*WHAT YOU ARE ASKED TO DO*: When the line with "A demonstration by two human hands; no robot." appears below, start repeating lines exactly, and keep going through the line with "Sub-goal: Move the"; add nothing outside that span.

*SUPPLIED DATA*:
───

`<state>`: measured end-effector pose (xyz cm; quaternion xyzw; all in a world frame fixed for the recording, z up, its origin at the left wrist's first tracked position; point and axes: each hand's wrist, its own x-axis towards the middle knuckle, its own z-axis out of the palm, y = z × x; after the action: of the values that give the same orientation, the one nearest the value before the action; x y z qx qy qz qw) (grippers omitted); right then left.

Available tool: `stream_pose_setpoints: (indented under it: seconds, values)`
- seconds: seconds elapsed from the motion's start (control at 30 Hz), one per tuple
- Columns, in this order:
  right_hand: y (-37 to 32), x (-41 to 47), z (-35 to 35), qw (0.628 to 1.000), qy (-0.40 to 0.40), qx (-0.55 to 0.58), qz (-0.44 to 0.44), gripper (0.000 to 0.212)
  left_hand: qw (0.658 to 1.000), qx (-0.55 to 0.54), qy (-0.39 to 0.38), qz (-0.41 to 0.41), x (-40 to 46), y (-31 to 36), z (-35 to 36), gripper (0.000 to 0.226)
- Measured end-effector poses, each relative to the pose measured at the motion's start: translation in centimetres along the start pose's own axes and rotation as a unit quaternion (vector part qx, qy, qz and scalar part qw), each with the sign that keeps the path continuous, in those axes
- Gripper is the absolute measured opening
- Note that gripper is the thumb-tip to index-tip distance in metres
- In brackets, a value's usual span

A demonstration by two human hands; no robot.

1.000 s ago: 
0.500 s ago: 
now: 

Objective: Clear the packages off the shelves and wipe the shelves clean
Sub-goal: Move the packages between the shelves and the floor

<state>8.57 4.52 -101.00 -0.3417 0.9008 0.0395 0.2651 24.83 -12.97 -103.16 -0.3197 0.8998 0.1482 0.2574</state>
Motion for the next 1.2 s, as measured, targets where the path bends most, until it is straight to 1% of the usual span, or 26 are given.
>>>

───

*SOLUTION TO THE EXERCISE*:
A demonstration by two human hands; no robot.

1.000 s ago: 
0.500 s ago: 
now: 

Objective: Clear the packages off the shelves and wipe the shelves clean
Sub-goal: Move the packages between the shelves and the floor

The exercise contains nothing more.